Youth suicide rates are higher where services are scarce
Published 6:06 am Thursday, December 1, 2022
Kentucky Health News
Counties that have shortages of mental-health providers tend to have seen their rates of youth suicide increase in recent years, a study has found.
The study, published in JAMA Pediatrics, found that after adjusting for demographic and socioeconomic characteristics, counties with a mental-health workforce shortage were associated with an increased youth suicide rate, and an increased youth firearm suicide rate, when compared to counties with no or partial mental health shortage designations.
Suicide is the second leading cause of death among U.S. adolescents, with rates rising over the last decade. This is also true in Kentucky. Every county in Kentucky is officially designated as a Mental Health Professional Shortage Area, except Boone, Campbell and Grant counties in Northern Kentucky.
“Our results underscore the critical need to expand the mental health professional workforce in counties across the country,” lead author Dr. Jennifer Hoffmann, an emergency medicine physician at Ann & Robert H. Lurie Children’s Hospital of Chicago, said in a news release. “In addition, policies that restrict firearm access to young people may be considered as a suicide-prevention strategy.
Using youth suicide data from every U.S. county, the researchers found there were 5,034 suicides by youth between the ages of 5 and 19 from 2015 to 2016, with an annual suicide rate of 3.99 per 100,000 youth in that age group. The study found that among all the counties where a youth suicide occurred, more than two-thirds, or 67.6%, were designated as mental-health workforce-shortage areas.
The designation is made by the U.S. Health Resources and Services Administration, which assigns a score between 0 and 25, with higher scores indicating greater shortages. The study found that the adjusted youth-suicide rate increased 4% for every 1-point increase in the score.
It also found that there were geographic disparities, with higher suicide rates in rural and high-poverty areas, where mental-health professionals are scarce.
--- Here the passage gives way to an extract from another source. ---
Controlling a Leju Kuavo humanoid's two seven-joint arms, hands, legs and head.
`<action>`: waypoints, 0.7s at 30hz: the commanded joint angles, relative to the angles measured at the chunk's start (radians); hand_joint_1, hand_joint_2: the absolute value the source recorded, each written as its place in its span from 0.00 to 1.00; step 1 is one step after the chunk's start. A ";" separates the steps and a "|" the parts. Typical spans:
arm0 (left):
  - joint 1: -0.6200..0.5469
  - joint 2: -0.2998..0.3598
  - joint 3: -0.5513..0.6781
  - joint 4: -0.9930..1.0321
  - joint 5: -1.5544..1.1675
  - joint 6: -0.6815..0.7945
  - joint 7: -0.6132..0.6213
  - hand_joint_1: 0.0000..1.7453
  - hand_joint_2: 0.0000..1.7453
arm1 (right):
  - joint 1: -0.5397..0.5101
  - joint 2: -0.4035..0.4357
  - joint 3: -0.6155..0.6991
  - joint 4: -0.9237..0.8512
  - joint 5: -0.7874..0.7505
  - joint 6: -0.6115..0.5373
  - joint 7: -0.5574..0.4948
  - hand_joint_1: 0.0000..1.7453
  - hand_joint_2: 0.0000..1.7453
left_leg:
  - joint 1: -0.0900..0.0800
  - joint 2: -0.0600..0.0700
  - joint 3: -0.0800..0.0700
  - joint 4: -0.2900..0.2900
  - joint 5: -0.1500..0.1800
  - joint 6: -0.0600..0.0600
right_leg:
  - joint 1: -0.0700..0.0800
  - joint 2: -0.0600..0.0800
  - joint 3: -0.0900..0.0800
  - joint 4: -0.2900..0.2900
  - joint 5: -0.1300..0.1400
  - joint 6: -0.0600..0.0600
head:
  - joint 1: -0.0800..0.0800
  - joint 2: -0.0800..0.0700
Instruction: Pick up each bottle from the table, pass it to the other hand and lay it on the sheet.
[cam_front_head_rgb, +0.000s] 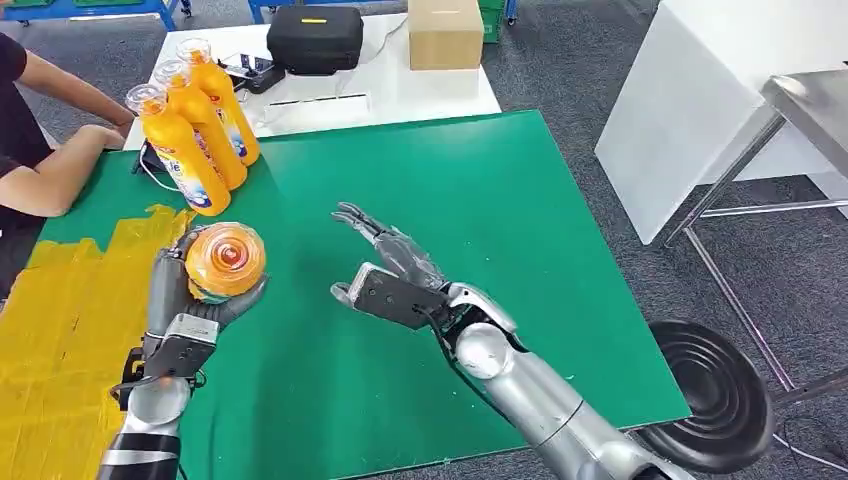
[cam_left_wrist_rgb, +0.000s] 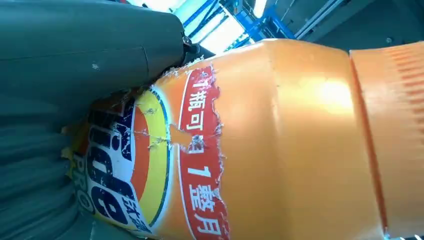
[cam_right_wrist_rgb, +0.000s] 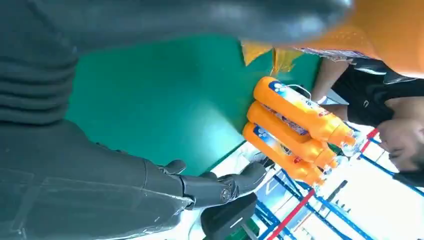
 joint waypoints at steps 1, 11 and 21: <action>0.009 0.062 0.050 0.062 -0.588 0.358 0.223 1.00 1.00 | 0.042 -0.071 -0.078 -0.136 -0.053 -0.038 -0.058 0.00 0.00 | 0.002 -0.003 0.003 0.000 -0.002 -0.001 | 0.001 0.001 0.004 -0.001 -0.002 0.000 | 0.000 0.000; -0.046 0.258 0.016 0.560 -0.842 0.370 0.509 1.00 1.00 | 0.133 -0.181 -0.221 -0.297 -0.143 -0.005 -0.085 0.00 0.00 | 0.000 -0.003 0.005 -0.002 -0.001 -0.001 | 0.000 0.000 0.005 -0.002 -0.001 0.000 | 0.000 0.000; -0.131 0.302 -0.047 0.724 -0.842 0.222 0.574 1.00 1.00 | 0.147 -0.181 -0.220 -0.294 -0.128 0.006 -0.079 0.00 0.00 | 0.001 -0.002 0.004 -0.001 -0.001 -0.001 | 0.000 0.000 0.003 0.000 -0.001 0.000 | 0.000 0.000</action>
“Counties with mental-health HPSA designation had more uninsured children, lower educational attainment, higher unemployment, higher poverty, higher percentages of non-Hispanic White residents, and were more often rural, compared with counties with partial/no HPSA designation,” the researchers write.
Hoffmann offered several ways to improve access to mental-health care for youth.
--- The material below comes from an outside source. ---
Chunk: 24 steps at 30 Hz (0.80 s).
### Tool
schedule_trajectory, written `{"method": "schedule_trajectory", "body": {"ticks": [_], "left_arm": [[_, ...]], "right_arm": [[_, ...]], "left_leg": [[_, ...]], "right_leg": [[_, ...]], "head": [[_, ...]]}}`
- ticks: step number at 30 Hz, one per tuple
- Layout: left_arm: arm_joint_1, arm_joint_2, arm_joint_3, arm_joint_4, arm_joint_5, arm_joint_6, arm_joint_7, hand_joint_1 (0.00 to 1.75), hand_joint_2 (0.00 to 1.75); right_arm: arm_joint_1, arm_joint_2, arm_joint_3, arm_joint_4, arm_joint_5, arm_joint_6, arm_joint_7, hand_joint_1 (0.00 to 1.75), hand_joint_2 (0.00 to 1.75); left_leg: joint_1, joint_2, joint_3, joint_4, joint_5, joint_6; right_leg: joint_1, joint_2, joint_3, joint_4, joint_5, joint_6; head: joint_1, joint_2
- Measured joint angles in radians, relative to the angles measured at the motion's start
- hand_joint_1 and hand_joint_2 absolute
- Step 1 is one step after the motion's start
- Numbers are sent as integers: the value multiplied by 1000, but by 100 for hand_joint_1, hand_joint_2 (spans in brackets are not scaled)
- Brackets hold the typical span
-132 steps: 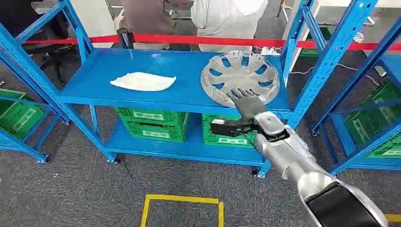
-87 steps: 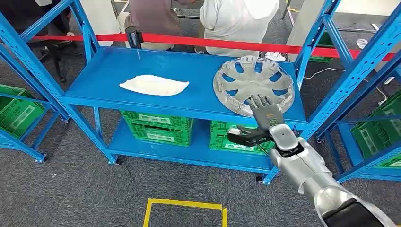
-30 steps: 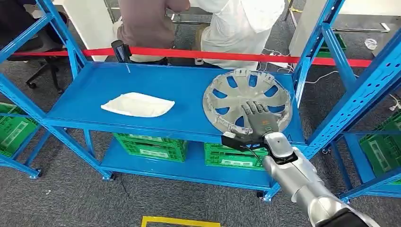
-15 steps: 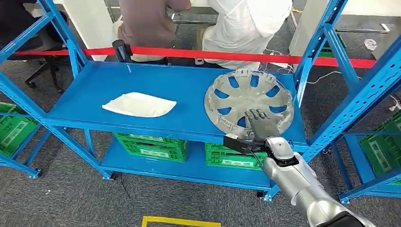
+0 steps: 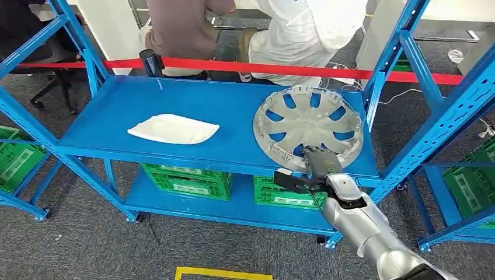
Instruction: Take the parts from the cabinet and place them on the table.
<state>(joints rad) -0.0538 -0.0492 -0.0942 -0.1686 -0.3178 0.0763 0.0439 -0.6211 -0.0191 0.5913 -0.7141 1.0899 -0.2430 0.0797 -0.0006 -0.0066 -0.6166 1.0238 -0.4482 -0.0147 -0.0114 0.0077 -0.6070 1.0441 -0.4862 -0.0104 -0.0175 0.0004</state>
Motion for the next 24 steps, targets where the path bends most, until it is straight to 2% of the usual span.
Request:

“Mental-health workforce capacity can be increased through integration of mental-health care into primary-care settings and schools, and through expansion of telehealth services,” Hoffmann said in a news release. “Improving reimbursement rates for mental-health services may further aid in recruitment and retention of mental health professionals, and hopefully reduce suicide rates among young people.”
Dr. Aaron Carroll of the Indiana University School of Medicine and Denise Hayes of the university’s School of Public Health, argued in an accompanying editorial that money directed at hiring more mental-health care professionals alone will not solve this problem.
“Even if the money was available, it would be nearly impossible to fix this problem through hiring alone,” they write. “We have never valued mental health the way we do physical health. Of the more than $3 trillion we spend on health care each year, a pitiful amount is dedicated to behavior and psychiatric issues.”
The release says mental-health problems are among the most common precipitating factors for youth suicide. Further, it says that up to one in five children in the U.S. has a mental health condition, but only about half of children who need mental health care receive it.
“Countless youth need help,” Carroll and Hayes write. “Unfortunately, help is often in short supply.”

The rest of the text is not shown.